Very few participants attempted to use CPAP (n = 7) or a mandibular advancement device (n = 1) during the trial, and there was no significant weight loss in either study group (between-group difference, −1.2 kg [95% CI, −2.8 to 0.4]; P = .14) or change in health behaviors (eTable 7 in Supplement 2).

There was no significant difference in treatment effect among surgeons for the AHI (χ²₅ = 5.66; P = .34) or the ESS (χ²₅ = 4.51; P = .48). There was also no significant difference in the treatment effects after incorporating a random intercept for surgeons into each model or when using data only for participants who met the original inclusion criteria (eTable 8 in Supplement 2).

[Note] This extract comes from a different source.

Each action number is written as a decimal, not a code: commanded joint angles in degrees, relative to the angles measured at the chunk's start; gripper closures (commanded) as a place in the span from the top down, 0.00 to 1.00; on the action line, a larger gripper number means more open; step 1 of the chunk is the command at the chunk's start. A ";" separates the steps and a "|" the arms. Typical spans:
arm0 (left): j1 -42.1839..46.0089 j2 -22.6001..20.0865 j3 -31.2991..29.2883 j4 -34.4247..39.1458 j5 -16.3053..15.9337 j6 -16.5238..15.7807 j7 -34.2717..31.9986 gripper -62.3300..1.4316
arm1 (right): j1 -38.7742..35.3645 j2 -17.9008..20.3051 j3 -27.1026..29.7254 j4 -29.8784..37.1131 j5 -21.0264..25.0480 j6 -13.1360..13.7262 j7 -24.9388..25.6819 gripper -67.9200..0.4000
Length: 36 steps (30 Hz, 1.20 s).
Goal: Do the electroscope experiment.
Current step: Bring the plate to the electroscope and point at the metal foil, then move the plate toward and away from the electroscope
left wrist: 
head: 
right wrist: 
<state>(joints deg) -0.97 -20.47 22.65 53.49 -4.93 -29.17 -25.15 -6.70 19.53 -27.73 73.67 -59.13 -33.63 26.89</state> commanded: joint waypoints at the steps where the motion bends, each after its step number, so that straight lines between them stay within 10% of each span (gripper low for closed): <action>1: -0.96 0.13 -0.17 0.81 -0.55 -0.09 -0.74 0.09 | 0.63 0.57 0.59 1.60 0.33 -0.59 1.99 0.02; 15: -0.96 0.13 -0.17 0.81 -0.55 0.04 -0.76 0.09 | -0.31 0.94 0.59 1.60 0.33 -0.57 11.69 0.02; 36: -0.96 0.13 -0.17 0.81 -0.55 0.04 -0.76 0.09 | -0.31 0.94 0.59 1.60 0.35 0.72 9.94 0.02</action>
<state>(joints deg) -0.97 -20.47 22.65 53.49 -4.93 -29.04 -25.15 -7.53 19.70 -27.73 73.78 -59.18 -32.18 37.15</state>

There were 6 serious adverse events in 4 participants in the surgery group and no serious adverse events in the ongoing medical management group. Three serious adverse events occurred in the same patient: myocardial infarction on postoperative day 5, tonsillar fossa bleeding after initiation of anticoagulation therapy on postoperative day 14, and recurrent angina requiring a second coronary artery stent on postoperative day 21. Another serious adverse event in a different patient was hospital readmission lasting more than 24 hours for observation (a criterion for serious adverse event) after hematemesis of old blood on postoperative day 10. The patient was hemodynamically stable with a normal hemoglobin concentration and was admitted to the hospital for observation. The remaining 2 serious adverse events (hospital admission for asthma/bronchitis and colitis) occurred in 2 participants after randomization but before the surgery. Thus, 2 of the 50 participants (4%) who underwent the surgery were considered to have serious adverse events possibly related to surgery and 0 of the 49 participants in the ongoing medical management group experienced a serious adverse event (between-group difference, 4.0% [95% CI, –3.8% to 13.5%]). At 6 months, 4 participants in the surgery group reported oral or pharyngeal symptoms, none of which were associated with significant functional impairment (Table 3; see eTable 9 in Supplement 2 for further details of all serious and nonserious adverse events).

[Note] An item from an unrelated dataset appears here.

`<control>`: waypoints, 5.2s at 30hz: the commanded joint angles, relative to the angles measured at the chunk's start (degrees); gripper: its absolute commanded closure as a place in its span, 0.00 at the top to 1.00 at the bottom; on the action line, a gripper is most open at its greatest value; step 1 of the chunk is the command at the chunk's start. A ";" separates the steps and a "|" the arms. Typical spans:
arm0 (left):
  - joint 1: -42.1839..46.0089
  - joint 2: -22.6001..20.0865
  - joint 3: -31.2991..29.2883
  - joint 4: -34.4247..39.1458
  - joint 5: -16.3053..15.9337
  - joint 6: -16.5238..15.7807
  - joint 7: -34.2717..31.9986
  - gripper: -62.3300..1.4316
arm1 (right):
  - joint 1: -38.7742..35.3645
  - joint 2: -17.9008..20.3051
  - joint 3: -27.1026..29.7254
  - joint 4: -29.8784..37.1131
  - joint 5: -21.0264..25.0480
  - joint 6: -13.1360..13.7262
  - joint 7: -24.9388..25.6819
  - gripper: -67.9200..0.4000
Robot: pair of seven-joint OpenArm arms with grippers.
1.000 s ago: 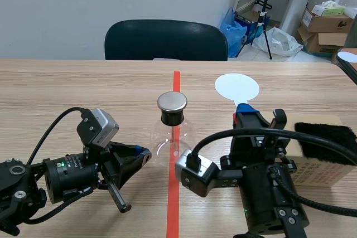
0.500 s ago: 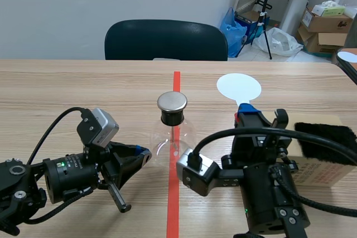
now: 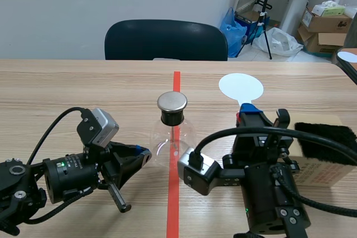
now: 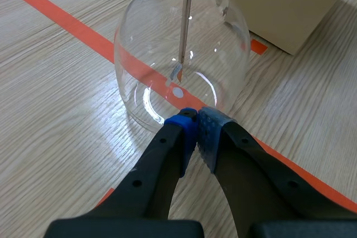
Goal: Do the electroscope experiment
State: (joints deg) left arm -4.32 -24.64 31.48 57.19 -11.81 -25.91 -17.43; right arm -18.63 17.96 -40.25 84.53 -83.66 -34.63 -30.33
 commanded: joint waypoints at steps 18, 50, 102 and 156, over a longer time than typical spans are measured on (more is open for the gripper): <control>-0.46 0.00 -0.59 0.94 -0.55 -0.13 -0.79 0.07 | 0.52 0.61 0.11 1.11 -0.04 0.24 1.55 0.02; -0.46 0.00 -0.59 0.94 -0.55 -0.13 -0.79 0.07 | 0.52 0.61 0.11 1.11 -0.04 0.39 24.00 0.02; -0.46 0.00 -0.59 0.94 -0.55 -0.15 -0.79 0.07 | 0.52 0.61 0.11 1.14 -0.04 0.39 -3.67 0.02; -0.46 0.00 -0.59 0.94 -0.55 -0.15 -0.79 0.07 | 0.52 0.61 0.11 1.14 -0.04 0.39 25.64 0.02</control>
State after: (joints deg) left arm -4.32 -24.64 31.48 57.19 -11.84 -25.91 -17.43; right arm -18.63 17.96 -40.21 84.53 -83.66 -33.63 -4.32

Quiz Ref IDIn this randomized clinical trial, multilevel upper airway surgery, compared with ongoing medical management, resulted in significant reductions in the frequency of sleep apneas and hypopneas and daytime sleepiness in patients with moderate or severe OSA in whom prior attempts at conventional medical device treatment had failed. Surgery was also associated with improvements in most other polysomnography measures (arterial oxygen saturation measures and cortical arousal frequency), partner-reported snoring, and patient-reported sleep-specific quality of life and general health status. Mean sleep latency and blood pressure values were in the normal range and were unchanged at 6 months.

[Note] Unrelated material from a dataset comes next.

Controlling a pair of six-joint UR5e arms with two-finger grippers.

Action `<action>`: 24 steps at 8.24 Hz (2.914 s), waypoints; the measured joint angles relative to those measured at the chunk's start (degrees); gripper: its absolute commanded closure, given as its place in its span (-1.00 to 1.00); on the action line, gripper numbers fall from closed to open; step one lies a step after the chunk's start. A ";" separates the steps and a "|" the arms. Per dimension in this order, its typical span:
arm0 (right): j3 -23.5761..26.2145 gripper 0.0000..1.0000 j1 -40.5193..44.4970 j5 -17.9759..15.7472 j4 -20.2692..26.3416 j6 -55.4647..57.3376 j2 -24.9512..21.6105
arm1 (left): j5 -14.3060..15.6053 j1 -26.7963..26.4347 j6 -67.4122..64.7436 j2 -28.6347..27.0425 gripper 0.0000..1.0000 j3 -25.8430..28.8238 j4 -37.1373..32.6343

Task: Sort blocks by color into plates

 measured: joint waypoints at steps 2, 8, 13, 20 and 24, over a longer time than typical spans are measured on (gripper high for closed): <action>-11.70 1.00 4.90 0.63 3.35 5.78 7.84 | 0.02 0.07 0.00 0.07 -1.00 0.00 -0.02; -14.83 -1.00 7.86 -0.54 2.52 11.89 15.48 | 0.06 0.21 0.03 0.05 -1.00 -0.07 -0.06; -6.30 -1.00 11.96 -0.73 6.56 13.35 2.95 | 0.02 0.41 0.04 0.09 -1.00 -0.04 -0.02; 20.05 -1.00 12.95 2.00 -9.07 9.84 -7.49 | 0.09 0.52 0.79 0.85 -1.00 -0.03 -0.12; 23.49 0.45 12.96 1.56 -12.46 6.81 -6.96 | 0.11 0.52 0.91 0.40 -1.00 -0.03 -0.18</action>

The statistically significant between-group difference in the AHI was above the established minimal clinically important difference (15 events/h)² but less than the a priori hypothesized difference of 20 events per hour.¹² The accompanying significant decrease in ESS exceeded the a priori sufficiently important difference of 3 for the trial.¹² The significant improvements in self-reported sleepiness and sleep-specific quality of life were considerably greater than those found in patients with OSA treated with CPAP.² Although the lack of change in the multiple sleep latency test might appear discordant with the marked change in ESS, these 2 tests measure different aspects of daytime sleepiness as demonstrated by their poor correlation in OSA populations.³² Compared with ESS, mean sleep latency is relatively insensitive to change with OSA treatment² and, unlike ESS, was within normal limits at baseline.

The significant surgery-related improvements in this study are similar to those reported in 2 previous surgery randomized clinical trials^8,9 conducted in patients with similar OSA severity. However, these trials used uvulopalatopharyngoplasty alone in patients because of predominant retropalatal obstruction and/or palatine tonsil enlargement (ie, Friedman stage I or II). Most patients with OSA have multilevel obstruction, including increased tongue size due to fat deposition.³³ Thus, this trial of multilevel surgery supports a broader role for upper airway surgery to manage OSA and expands on an earlier randomized clinical trial of multilevel minimally invasive surgery in patients with mild disease.¹⁰ The more extensive approach used in the present study had a greater treatment effect, whereas the serious adverse event risk was similar to a large observational cohort of predominantly uvulopalatopharyngoplasy alone.³⁴ None of the participants reported significant long-term functional difficulties. Two participants experienced serious adverse events potentially related to surgery (another 2 participants randomized to the surgery group had serious adverse events before undergoing the surgical procedures).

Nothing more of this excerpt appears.